WORK ORDER: Even if the data beneath seems repetitive, write it all out again exactly.

RECORDED INFORMATION:
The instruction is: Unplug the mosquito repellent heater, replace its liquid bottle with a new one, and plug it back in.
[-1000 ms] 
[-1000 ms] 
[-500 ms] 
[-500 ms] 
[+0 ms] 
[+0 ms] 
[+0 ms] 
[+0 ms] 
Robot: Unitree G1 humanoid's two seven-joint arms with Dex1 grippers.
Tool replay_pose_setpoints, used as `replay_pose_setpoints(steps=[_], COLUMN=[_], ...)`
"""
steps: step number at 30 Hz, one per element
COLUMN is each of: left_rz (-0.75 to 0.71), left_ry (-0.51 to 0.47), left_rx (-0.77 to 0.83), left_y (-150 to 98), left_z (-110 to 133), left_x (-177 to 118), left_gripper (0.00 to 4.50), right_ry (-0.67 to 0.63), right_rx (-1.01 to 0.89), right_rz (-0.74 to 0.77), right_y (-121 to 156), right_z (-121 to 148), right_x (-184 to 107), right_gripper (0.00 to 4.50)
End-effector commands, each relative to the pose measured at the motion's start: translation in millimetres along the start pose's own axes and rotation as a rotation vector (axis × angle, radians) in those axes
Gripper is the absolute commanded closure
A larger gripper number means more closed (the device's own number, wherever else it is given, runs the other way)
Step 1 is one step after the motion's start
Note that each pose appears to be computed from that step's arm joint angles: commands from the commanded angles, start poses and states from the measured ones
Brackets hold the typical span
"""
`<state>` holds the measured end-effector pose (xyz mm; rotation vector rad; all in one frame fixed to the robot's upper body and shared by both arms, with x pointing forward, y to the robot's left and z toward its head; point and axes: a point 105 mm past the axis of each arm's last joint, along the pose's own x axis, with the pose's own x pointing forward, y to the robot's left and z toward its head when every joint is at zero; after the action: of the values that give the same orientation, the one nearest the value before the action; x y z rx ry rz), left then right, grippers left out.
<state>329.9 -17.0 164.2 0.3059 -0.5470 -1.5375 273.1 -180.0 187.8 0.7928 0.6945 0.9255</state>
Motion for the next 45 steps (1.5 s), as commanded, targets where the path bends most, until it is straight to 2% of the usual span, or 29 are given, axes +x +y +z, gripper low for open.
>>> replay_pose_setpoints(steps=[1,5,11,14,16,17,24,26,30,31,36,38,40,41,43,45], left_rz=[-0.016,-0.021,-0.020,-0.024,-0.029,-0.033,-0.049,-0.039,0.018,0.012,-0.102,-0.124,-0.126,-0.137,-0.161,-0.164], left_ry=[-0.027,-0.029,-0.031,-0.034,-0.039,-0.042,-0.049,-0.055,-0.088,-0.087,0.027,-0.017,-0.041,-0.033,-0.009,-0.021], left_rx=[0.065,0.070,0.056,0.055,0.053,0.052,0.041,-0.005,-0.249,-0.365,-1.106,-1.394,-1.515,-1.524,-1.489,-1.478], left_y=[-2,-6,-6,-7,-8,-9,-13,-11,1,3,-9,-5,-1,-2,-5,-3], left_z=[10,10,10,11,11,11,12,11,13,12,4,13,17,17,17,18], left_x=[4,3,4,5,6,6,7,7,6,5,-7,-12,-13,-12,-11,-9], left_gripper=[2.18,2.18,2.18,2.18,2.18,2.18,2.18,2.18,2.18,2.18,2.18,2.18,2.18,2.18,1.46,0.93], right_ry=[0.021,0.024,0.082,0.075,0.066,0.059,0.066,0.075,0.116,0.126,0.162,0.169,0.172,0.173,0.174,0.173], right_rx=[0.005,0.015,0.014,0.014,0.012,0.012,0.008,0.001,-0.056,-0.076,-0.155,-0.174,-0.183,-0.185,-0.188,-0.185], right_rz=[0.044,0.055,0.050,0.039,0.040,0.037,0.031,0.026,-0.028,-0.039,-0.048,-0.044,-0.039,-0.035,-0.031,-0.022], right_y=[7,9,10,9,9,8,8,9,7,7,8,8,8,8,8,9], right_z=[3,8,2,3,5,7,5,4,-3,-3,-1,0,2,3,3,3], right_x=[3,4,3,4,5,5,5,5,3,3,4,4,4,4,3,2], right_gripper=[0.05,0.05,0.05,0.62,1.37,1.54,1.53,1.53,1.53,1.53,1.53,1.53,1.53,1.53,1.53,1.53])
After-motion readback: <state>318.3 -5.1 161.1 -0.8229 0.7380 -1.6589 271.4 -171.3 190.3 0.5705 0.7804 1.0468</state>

SOLUTION BELOW:
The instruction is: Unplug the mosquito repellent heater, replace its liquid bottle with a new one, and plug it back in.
[-1000 ms] 
[-1000 ms] 
[-500 ms] 
[-500 ms] 
[+0 ms] 
[+0 ms] 
[+0 ms] 
[+0 ms] 
Robot: Unitree G1 humanoid's two seven-joint arms with Dex1 grippers.
Tool replay_pose_setpoints, used as `replay_pose_setpoints(steps=[_], COLUMN=[_], ...)`
"""
steps: step number at 30 Hz, one per element
COLUMN is each of: left_rz (-0.75 to 0.71), left_ry (-0.51 to 0.47), left_rx (-0.77 to 0.83), left_y (-150 to 98), left_z (-110 to 133), left_x (-177 to 118), left_gripper (0.00 to 4.50), right_ry (-0.67 to 0.63), right_rx (-1.01 to 0.89), right_rz (-0.74 to 0.77), right_y (-121 to 156), right_z (-121 to 148), right_x (-184 to 107), right_gripper (0.00 to 4.50)
End-effector commands, each relative to the pose measured at the motion's start: translation in millimetres along the start pose's own axes and rotation as a rotation vector (axis × angle, radians) in those axes
Gripper is the absolute commanded closure
A larger gripper number means more closed (the device's own number, wherever else it is given, runs the other way)
Step 1 is one step after the motion's start
Note that each pose appears to be computed from that step's arm joint angles: commands from the commanded angles, start poses and states from the measured ones
Brackets hold the typical span
"""
`<state>` holds the measured end-effector pose (xyz mm; rotation vector rad; all in one frame fixed to the robot's upper body and shared by both arms, with x pointing forward, y to the robot's left and z toward its head; point and axes: a point 105 mm past the axis of each arm's last joint, along the pose's own x axis, with the pose's own x pointing forward, y to the robot's left and z toward its head when every joint is at zero; after the action: of the values that give the same orientation, the one nearest the value before the action; x y z rx ry rz), left then right, grippers left out.
<state>329.9 -17.0 164.2 0.3059 -0.5470 -1.5375 273.1 -180.0 187.8 0.7928 0.6945 0.9255</state>
Motion for the next 45 steps (1.5 s), as commanded, targets where the path bends most, until it is straight to 2% of the usual span, or 29 are given, axes +x +y +z, gripper low for open.
>>> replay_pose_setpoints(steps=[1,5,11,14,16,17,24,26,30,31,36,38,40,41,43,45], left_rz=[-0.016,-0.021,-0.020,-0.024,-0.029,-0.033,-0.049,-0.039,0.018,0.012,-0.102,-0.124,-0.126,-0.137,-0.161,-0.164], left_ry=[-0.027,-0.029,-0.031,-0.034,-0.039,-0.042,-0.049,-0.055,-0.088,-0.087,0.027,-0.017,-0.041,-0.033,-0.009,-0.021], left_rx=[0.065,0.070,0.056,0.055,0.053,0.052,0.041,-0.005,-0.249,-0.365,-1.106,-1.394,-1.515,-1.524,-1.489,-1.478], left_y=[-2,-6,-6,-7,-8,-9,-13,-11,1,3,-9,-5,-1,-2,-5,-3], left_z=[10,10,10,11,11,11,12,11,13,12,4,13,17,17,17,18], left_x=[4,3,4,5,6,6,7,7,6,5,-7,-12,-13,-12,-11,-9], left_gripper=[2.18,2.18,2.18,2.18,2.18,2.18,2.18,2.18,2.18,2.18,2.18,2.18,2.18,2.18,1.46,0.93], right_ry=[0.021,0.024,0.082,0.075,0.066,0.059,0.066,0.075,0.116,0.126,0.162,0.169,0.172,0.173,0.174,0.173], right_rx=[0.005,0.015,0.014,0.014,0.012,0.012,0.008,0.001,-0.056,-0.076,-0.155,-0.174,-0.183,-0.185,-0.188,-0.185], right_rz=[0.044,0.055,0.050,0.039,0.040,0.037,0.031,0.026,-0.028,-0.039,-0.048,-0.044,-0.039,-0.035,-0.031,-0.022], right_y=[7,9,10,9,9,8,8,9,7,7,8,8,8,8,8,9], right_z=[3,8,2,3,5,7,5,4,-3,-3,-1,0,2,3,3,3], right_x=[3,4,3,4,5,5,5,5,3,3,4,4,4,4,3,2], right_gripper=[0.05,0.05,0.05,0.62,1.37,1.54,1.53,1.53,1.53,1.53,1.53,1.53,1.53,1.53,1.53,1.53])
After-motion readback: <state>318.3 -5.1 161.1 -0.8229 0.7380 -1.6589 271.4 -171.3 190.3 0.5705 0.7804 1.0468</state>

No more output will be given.